In a world where technology is changing the fundamental structures of how we live our lives it is easy for companies to get fixed on the shiny new thing in their pursue for growth. As a consultant specialising in brand growth in the digital space I’ve worked with a vast number of companies that struggle to transform to satisfy demands expected by the modern consumer. Most of the times these struggles can be directly connected to people problems such as internal politics, fear for change, hidden agendas and an ignorance of what is required to create substantial change. It is no surprise that building an internal culture of innovation has fast become a top priority for C-level executives across most markets.

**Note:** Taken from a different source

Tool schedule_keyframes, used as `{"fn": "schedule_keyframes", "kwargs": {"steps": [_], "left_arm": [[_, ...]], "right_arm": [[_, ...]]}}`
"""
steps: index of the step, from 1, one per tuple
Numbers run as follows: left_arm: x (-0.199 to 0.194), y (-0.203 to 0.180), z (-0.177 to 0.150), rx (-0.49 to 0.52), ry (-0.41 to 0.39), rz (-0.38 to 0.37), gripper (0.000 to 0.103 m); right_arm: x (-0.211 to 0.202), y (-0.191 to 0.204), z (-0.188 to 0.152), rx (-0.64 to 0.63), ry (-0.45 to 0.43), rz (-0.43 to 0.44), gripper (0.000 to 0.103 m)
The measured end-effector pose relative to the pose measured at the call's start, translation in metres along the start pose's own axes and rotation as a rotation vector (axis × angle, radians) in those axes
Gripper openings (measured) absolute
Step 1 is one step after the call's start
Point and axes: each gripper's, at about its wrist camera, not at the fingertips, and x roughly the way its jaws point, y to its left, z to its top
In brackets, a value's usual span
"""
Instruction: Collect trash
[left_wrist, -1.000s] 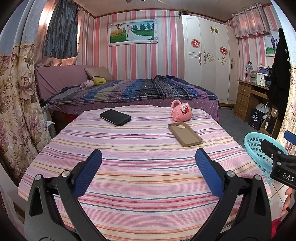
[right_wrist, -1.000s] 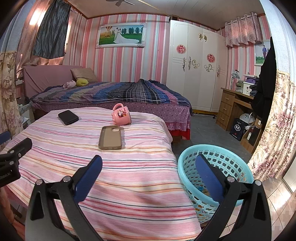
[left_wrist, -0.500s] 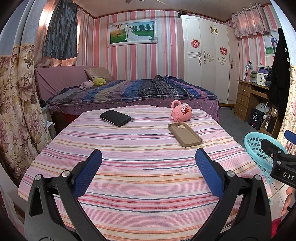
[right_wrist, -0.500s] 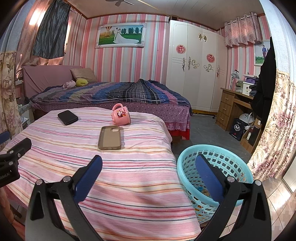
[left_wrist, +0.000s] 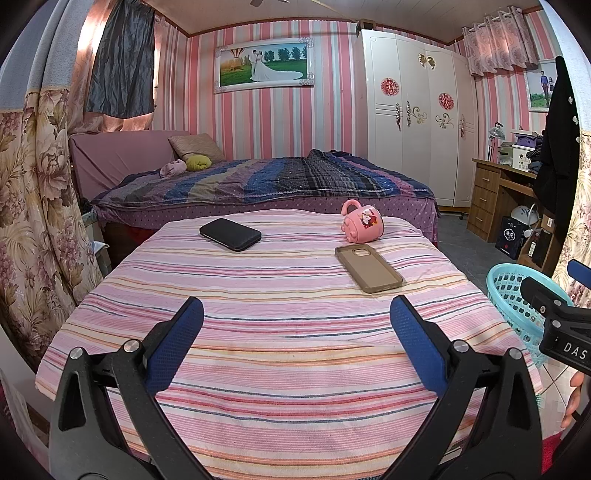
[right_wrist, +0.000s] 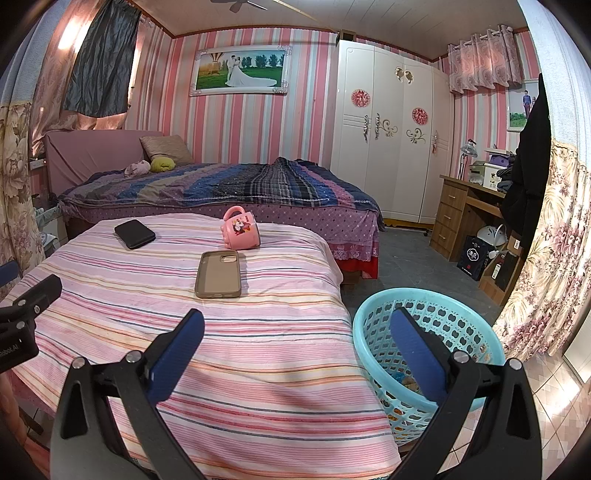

Let’s get one thing straight: Business innovation starts with a human centric approach where empathy and understanding for individual needs, life patterns and behaviours are central. New inventions don't happen overnight and very rarely turn out to be as was intended in the first place which is why it requires full management commitment and organisational support from day one. To increase business and organisational competitiveness, it is fundamental for every company to establish a work environment where new ideas can grow, come to life and mature. A space where contribution and collaboration is safe guarded. Remember that innovation is about our ability to change and change is about stop doing the things that are not working. This mental shift can be realised in two ways either a) Incremental which means step-by-step or b) Radical meaning substantial leaps.

Fundamentals for creating a successful culture of innovation

  • Organisation Giving staff members titles and responsibilities are not enough. Innovation doesn’t come just from giving people incentives but rather by creating environments where their ideas can connect and grow
  • Discrimination This is a sensitive topic but business innovation is not a democratic task. Carefully select people within your organisation that are solution orientated and construct a group with diverse perspectives and skills. For sure it is important to validate the relevance of new concepts but in the early stage be careful about including individuals that prefer to see problems rather than possibilities
  • Concentration To progress effectively avoid initiating too many innovation projects at the same time. It only creates noise and steals focus from what you are trying to achieve. Instead maximise learning and progress within a couple of prioritised projects by creating a continuous flow of experiments. The number of experiments you produce will dramatically reflect the number of successful innovations that are achieved
  • Collaboration Move away from the boundaries of the traditional organisation chart and find ways to erase any walls of separation within your organisation that complicates cross functional collaboration. Increase power to the process by forming integrated umbrella teams that break structural silos and invite outside specialists to contribute with speed and a valuable outside-in perspective
  • Display & collect Business innovation is an iterative process. Pay attention to continuous feedback by sharing, testing and adjusting details as the project develops. For many companies, and individuals too for that matter, it is awkward to expose work that is not considered to be complete. But on the contrary this is where the magic happens. Don’t work for too long behind closed doors and remember to let the data decide what to do next

My suggestion to company executives is to avoid looking at innovation as a separate initiative and instead aim to integrate the mindset across existing business units. Value creation comes from constant re-modelling and the willingness to disrupt. Make sure that you have a clear plan for how to make business innovation more than just a fancy buzzword in the boardroom.